Climate change has led to Greenland’s ice sheet losing more ice than we thought - 20% more. This was discovered in a recent study that used satellite pictures to see how glaciers have been shrinking over the last 40 years.

Earlier research showed that about 5,000 gigatons of ice have melted from Greenland’s ice sheet in the last 20 years. This melting ice is a big reason why sea levels are going up.

Study used satellites to track glaciers

In this new study, US researchers looked at almost 240,000 satellite pictures taken from 1985 to 2022. These pictures showed where the glaciers end and the ocean begins.

"Nearly every glacier in Greenland has thinned or retreated over the past few decades," lead author Chad Greene, a glaciologist from NASA's Jet Propulsion Laboratory, told AFP.

This is happening everywhere without exception. Over the past 40 years, we have lost more than 1000 gigatons (1 gigaton equals 1 billion tons) or 20% of ice from Greenland’s edges, which we hadn't counted before.

Researchers in a Nature journal article said that Greenland’s ice sheet has lost much more ice recently than we thought. Since the edge ice is already in the water, it has a small direct effect on rising sea levels.

However, this could signal more ice melting overall, making it easier for glaciers to move towards the sea. The researchers found that the Greenland glaciers that change the most with the seasons - growing in winter and shrinking in summer - are also the most affected by global warming and have retreated the most since 1985.

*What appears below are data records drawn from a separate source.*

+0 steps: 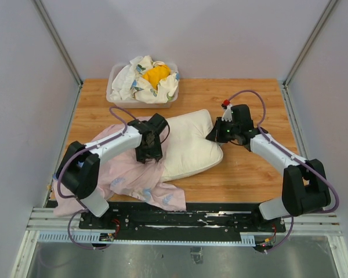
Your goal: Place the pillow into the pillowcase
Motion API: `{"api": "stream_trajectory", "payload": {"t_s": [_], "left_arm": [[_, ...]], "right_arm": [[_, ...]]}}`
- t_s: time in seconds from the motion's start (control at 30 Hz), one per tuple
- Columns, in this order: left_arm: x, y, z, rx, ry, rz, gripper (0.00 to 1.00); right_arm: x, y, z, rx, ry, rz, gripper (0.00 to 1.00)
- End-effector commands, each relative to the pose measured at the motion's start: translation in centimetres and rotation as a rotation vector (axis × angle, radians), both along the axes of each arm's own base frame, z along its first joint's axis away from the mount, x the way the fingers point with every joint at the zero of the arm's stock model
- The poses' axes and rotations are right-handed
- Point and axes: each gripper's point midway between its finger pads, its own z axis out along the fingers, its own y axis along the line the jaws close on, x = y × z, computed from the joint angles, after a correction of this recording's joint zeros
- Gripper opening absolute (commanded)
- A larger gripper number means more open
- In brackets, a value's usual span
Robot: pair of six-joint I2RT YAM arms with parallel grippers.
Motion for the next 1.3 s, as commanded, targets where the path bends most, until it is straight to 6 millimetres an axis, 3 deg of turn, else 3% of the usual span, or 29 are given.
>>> {"api": "stream_trajectory", "payload": {"t_s": [0.0,0.13,0.27,0.47,0.57,0.8,0.9,1.03,1.27], "left_arm": [[6.3,-0.4,0.2,0.012,-0.156,-0.002,0.62],[8.5,0.7,1.0,0.046,-0.174,0.003,0.62],[9.4,1.6,2.1,0.051,-0.184,0.017,0.62],[8.4,1.7,5.7,0.006,-0.211,0.031,0.64],[8.2,1.1,8.4,-0.049,-0.254,0.031,0.64],[8.9,-2.8,12.9,-0.104,-0.314,-0.023,0.64],[9.1,-4.8,13.2,-0.112,-0.316,-0.054,0.64],[9.5,-7.0,13.5,-0.127,-0.322,-0.087,0.64],[10.3,-11.2,13.2,-0.124,-0.320,-0.150,0.64]], "right_arm": [[-1.1,0.7,1.0,0.053,0.000,0.034,0.01],[-1.3,1.4,0.7,0.079,0.017,0.037,0.01],[-1.7,2.6,0.1,0.092,0.041,0.050,0.01],[-2.3,4.6,-1.3,0.095,0.086,0.090,0.01],[-2.3,4.6,-2.1,0.090,0.107,0.083,0.14],[-1.6,4.4,-1.7,0.092,0.089,0.065,0.37],[-1.2,3.7,-1.1,0.088,0.076,0.045,0.53],[-0.9,2.0,-0.1,0.085,0.044,-0.001,0.63],[-0.1,-2.8,1.6,0.081,0.011,-0.146,0.83]]}}
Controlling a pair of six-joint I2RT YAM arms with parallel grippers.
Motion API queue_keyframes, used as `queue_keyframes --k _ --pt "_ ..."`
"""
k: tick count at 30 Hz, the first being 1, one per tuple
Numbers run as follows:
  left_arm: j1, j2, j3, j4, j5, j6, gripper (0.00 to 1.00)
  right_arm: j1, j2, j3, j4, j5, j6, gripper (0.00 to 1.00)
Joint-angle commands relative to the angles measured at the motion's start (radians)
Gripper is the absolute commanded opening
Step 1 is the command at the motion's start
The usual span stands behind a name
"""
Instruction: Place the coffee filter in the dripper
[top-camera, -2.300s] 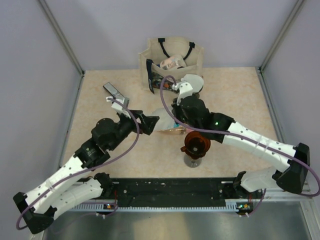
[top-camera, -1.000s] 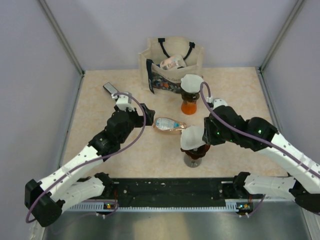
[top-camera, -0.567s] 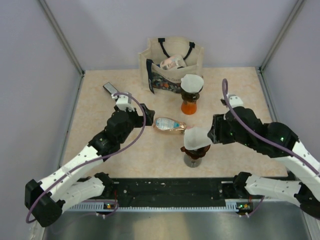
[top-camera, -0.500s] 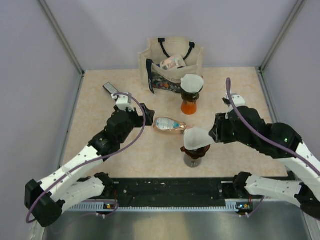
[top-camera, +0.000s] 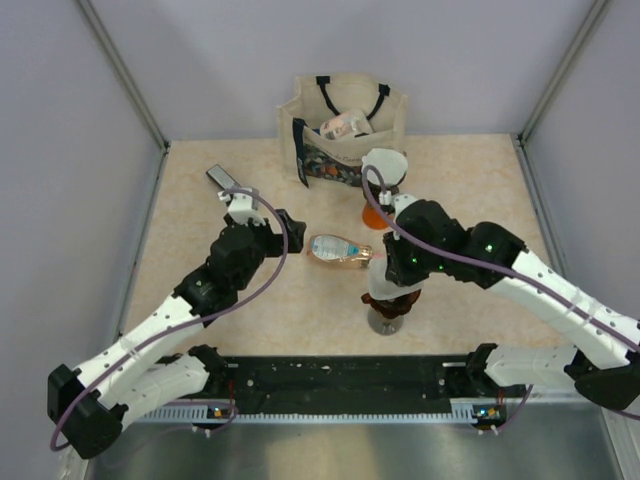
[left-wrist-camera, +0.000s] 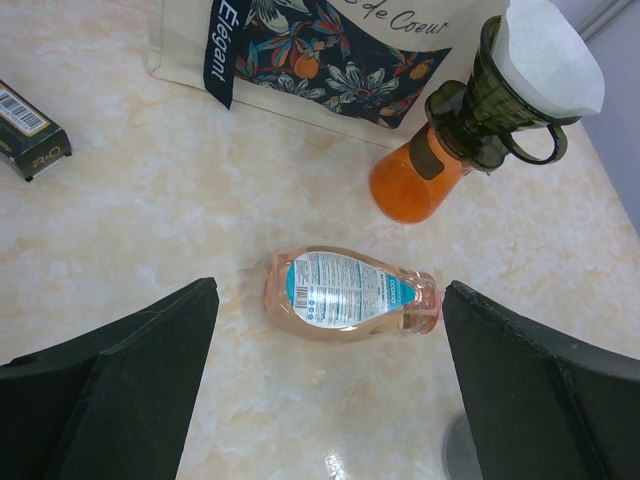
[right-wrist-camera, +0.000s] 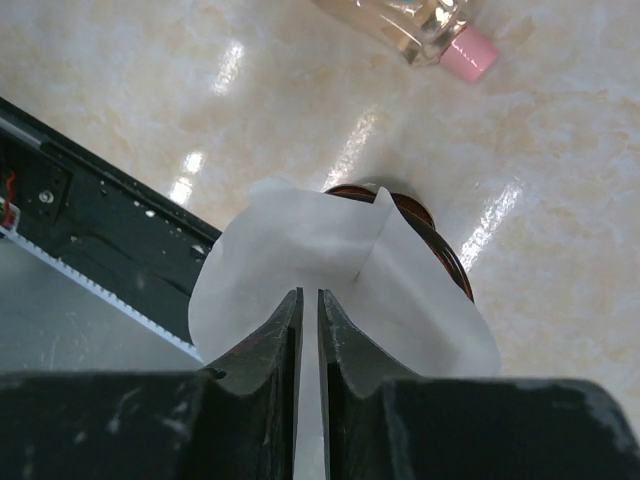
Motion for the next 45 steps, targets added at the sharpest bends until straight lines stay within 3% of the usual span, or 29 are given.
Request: queue_keyframes --k 1,16,45 --pt "0.004 -0.026 -0.006 0.028 -0.023 0.006 0.99 -0.006 0.035 -0.01 0.025 -0.044 -0.054 0.1" --pt "0.006 -0.032 -0.011 0.011 -0.057 0.012 0.99 -0.006 0.061 -0.148 0.062 -0.049 -0.062 0.11" --pt "0.009 -0.038 -0.016 0.006 -0.068 0.016 0.99 -0.006 0.118 -0.244 0.119 -0.045 -0.084 0.08"
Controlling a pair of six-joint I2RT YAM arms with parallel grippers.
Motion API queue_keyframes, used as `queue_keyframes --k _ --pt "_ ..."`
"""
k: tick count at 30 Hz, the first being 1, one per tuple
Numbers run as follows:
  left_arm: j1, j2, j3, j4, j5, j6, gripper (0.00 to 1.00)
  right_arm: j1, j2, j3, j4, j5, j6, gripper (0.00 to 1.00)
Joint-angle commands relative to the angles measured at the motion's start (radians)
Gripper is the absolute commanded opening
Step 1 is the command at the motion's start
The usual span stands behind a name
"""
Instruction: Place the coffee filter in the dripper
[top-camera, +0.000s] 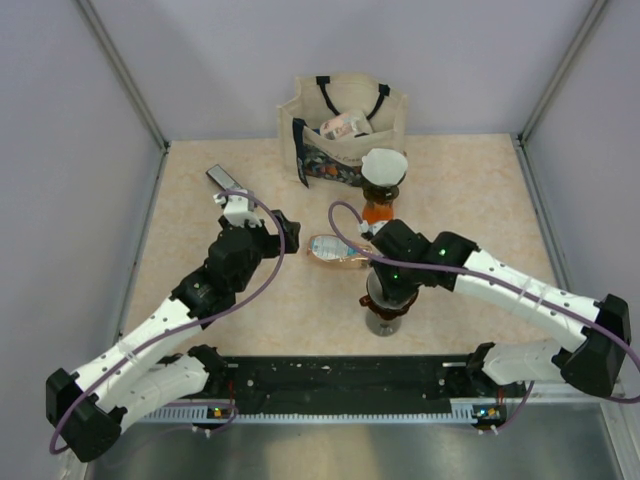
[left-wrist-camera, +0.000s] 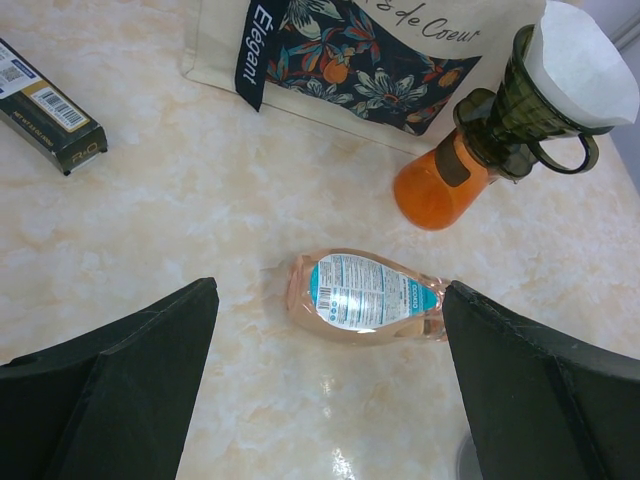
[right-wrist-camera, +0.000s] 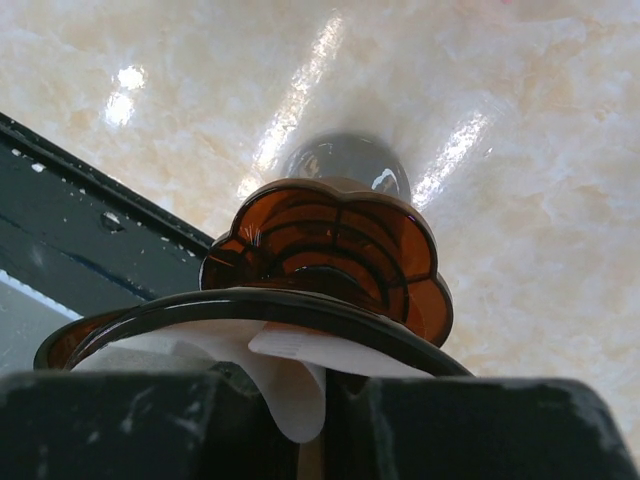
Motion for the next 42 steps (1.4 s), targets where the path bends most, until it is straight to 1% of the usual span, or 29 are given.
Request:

People believe that the melting of Greenland's huge ice sheet, the second largest in the world after Antarctica, has caused over 20% of the sea level rise seen since 2002.

Warming

Copernicus, Europe's climate monitor, reported that last year stood as the hottest on record, and ocean temperatures maintained a "persistently and unusually high" level. The Arctic, which is warming roughly four times faster than the rest of the planet, experienced its warmest-ever summer in 2023, a consequence of escalating human-induced climate change.

The warming of the atmosphere can cause the surface of glaciers to melt and trickle down into the bottom of the ice sheet, making it easier to lose more ice. "It's like putting water between the tire and the road, and the ice just starts to slide right off into the ocean," said Greene.

Excess heat, caused by humanity's carbon pollution, has resulted in warmer oceans, which have absorbed around 90 percent of it. These warmer oceans are causing the crucial ice shelves that buffer the vast ice sheets of Greenland and Antarctica to melt.

Researchers also expressed concerns about another potential impact: the disruption of the deep-water currents driving global weather patterns.

They said this flood of extra freshwater melting into the ocean could affect the Atlantic Meridional Overturning Circulation (AMOC), a vast system that regulates the global transfer of heat from the tropics into the northern hemisphere.

A consortium of international scientists last year warned that AMOC changes and melting ice sheets were among some two dozen climate tipping points presenting humanity with an "unprecedented" threat.